Grexit : The prevailing theory at the moment on financial websites and forums is that Greece (most probably) or another country from the PIIGS group (Portugal, Ireland, Italy, Greece, Spain) will soon leave the Eurozone.
This is the third time since the financial crisis of 2008 that this will happen. The previous two instances were in early 2010 and in late spring/early summer 2012.
In my opinion, a Greek exit or Grexit is not as simple and profitable as some people make it out to be. Leaving aside the whole legal aspect of an eventual exit, which is very complex in its own right, I will concentrate on two aspects that are often treated very emotionally.
On one hand, returning to drachma and unlimited printing capabilities is just the illusion of an answer to the problem. Apparently you’re getting back the powers surrendered to the big, bad, German run ECB. But try imagining a family which has debts left and right and has ran out of money: So they decide to start paying their bills and bank loans with monopoly money. Who will take them seriously? Who would want to provide goods and services to them?
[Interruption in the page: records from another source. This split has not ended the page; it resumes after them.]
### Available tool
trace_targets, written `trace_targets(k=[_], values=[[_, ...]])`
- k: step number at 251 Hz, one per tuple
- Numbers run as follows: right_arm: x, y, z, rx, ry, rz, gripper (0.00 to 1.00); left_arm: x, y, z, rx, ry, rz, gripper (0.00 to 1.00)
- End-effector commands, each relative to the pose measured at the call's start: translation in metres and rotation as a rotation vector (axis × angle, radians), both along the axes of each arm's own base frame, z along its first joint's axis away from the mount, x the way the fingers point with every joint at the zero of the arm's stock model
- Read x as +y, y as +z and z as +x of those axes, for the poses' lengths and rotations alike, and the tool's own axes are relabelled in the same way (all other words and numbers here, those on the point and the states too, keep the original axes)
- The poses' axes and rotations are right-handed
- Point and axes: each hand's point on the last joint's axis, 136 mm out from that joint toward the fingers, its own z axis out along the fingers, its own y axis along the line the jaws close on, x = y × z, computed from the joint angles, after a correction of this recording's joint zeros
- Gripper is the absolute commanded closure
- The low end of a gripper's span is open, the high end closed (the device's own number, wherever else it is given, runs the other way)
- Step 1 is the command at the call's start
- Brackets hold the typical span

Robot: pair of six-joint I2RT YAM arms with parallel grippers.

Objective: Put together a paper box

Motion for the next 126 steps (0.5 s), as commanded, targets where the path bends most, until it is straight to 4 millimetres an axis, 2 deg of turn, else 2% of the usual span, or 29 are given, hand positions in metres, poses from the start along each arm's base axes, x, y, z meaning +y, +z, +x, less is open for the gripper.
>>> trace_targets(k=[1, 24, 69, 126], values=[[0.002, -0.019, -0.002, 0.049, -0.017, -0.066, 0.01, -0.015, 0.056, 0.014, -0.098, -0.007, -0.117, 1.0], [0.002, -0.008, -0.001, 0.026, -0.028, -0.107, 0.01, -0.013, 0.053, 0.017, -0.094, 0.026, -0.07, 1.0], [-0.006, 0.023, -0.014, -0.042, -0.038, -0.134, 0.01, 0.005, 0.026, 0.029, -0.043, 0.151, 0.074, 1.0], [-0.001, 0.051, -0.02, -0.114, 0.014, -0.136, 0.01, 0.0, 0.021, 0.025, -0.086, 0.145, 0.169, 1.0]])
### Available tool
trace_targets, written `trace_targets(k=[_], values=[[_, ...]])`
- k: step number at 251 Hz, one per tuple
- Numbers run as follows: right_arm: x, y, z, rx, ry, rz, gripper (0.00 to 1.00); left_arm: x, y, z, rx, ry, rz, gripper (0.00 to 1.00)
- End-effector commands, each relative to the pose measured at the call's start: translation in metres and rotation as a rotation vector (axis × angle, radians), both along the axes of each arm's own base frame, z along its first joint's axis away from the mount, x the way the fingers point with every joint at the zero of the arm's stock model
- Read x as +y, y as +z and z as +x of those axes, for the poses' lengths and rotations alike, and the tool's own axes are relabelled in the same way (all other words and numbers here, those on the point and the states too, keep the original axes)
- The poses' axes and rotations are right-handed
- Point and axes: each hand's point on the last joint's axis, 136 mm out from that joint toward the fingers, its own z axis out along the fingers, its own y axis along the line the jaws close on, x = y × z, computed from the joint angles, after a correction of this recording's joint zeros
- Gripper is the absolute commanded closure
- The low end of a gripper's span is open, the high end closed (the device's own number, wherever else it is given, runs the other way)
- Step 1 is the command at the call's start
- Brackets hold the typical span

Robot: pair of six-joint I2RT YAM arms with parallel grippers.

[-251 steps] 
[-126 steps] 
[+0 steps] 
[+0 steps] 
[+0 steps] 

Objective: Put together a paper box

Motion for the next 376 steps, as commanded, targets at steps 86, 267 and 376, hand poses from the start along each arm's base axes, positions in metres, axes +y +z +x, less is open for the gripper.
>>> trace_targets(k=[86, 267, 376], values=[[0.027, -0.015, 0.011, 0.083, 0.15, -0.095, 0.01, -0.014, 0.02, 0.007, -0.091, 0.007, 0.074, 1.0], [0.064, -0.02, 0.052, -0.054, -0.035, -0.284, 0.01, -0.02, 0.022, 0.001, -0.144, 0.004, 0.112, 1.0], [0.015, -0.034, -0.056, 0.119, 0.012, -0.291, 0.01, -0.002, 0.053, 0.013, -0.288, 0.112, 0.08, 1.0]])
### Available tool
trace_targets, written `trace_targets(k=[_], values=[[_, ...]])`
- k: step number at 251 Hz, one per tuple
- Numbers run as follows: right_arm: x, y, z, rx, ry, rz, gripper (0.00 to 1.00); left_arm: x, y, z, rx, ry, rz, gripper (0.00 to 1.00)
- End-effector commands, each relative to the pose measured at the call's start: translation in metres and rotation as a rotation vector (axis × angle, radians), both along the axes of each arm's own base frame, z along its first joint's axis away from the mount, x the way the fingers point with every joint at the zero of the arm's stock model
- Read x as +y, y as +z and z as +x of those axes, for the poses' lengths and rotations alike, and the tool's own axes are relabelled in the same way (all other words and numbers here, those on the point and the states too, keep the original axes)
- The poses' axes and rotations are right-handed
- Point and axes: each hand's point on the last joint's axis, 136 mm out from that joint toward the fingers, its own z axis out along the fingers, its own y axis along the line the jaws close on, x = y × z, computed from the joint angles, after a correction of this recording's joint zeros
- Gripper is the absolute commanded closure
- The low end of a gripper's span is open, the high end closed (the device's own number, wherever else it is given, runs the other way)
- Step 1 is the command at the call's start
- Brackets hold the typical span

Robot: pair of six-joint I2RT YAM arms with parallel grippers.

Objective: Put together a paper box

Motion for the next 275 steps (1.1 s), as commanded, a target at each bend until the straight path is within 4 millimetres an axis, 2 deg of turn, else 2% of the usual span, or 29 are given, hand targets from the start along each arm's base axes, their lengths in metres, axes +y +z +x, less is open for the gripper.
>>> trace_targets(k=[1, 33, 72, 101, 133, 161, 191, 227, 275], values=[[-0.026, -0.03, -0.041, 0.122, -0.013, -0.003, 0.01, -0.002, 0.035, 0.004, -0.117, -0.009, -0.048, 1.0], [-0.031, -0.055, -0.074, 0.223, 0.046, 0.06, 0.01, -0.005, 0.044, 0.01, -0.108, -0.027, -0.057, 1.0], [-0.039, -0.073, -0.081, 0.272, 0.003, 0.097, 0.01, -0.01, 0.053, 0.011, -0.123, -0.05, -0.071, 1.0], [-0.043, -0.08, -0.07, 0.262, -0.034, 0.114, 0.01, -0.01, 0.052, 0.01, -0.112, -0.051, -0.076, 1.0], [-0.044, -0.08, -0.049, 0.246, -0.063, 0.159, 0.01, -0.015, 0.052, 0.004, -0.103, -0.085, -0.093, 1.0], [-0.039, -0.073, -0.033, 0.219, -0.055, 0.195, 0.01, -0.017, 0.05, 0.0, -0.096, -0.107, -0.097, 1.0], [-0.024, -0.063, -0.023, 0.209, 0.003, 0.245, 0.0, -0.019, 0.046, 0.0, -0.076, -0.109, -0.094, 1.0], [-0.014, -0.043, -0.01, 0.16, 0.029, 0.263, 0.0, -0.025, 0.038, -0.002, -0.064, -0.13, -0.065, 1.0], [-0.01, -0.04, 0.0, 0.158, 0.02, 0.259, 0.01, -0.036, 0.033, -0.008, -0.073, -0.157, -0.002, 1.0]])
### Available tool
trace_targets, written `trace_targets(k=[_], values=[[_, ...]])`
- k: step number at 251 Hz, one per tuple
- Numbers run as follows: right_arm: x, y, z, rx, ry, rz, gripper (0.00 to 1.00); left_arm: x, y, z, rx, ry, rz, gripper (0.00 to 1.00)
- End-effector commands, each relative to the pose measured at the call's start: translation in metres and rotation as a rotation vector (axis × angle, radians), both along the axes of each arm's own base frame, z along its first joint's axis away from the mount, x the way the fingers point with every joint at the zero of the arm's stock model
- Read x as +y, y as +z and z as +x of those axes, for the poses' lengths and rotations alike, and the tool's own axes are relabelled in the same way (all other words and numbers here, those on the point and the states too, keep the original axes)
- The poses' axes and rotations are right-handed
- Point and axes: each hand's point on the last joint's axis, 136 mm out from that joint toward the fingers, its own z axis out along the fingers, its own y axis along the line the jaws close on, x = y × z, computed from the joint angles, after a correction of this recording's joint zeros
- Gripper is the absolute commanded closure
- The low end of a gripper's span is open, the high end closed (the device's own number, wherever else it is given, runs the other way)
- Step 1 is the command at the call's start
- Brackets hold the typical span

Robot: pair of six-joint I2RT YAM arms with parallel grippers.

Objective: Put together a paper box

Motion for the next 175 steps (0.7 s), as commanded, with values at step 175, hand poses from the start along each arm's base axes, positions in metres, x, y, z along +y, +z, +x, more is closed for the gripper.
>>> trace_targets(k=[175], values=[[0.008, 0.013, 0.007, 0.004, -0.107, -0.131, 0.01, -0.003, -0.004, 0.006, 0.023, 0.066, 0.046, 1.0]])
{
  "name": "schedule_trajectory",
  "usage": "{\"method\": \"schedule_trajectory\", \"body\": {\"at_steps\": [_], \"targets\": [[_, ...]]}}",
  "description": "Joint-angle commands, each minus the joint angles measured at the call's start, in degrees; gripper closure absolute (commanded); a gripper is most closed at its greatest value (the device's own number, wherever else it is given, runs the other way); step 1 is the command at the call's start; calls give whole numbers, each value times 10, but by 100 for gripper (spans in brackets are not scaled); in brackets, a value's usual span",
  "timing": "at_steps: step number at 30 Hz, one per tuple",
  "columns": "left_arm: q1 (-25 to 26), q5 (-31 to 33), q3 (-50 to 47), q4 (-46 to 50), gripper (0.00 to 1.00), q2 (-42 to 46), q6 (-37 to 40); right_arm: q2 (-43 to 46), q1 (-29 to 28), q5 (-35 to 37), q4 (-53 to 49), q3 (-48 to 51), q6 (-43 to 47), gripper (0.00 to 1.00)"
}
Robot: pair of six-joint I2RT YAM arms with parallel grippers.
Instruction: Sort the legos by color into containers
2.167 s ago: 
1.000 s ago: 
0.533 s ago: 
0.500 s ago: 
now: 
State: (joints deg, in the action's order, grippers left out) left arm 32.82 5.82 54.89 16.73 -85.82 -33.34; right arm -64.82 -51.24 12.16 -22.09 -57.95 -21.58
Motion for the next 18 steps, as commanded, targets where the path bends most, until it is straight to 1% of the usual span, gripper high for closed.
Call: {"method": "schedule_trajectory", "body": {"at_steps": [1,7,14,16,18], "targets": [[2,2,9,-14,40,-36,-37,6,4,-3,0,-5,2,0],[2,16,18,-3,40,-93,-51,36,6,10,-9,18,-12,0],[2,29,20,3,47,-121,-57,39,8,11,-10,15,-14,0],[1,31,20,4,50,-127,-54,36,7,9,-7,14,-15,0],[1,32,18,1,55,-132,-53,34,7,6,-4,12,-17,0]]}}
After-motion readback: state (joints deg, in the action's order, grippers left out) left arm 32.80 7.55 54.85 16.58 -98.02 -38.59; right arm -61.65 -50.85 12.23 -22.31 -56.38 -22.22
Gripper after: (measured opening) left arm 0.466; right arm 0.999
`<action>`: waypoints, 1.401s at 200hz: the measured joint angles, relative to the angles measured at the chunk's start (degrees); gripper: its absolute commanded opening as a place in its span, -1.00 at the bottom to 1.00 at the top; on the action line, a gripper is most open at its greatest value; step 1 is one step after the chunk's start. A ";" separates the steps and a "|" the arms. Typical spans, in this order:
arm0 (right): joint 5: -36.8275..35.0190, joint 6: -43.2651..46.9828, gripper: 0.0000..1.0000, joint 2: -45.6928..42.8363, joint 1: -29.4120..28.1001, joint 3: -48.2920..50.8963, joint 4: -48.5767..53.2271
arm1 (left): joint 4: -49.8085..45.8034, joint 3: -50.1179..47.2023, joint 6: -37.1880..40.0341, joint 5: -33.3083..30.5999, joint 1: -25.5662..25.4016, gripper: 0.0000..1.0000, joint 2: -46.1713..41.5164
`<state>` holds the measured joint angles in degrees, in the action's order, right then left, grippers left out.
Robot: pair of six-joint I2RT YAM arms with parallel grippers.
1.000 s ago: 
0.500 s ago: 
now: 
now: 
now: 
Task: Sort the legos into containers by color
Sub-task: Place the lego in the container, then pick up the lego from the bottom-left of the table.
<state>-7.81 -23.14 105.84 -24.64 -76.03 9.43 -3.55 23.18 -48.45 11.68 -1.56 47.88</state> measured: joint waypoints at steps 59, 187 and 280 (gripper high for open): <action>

On the other hand, with all the dispute over German taxpayers’ money being squandered away by bloated public spending of the PIIGS group, one would think that it’s high time for the apparent charity work of the Germans to stop. The truth is much more complex though.
Germany has been gaining a lot from the euro project too. As a top exporter, it profited from selling goods that the PIIGS bought with money borrowed at low rates from German banks. And if the DEM (Deutsche Mark) was still in circulation, it would most probably act like another CHF, with its value going through the roof. That would put a serious damper on Germany’s exports.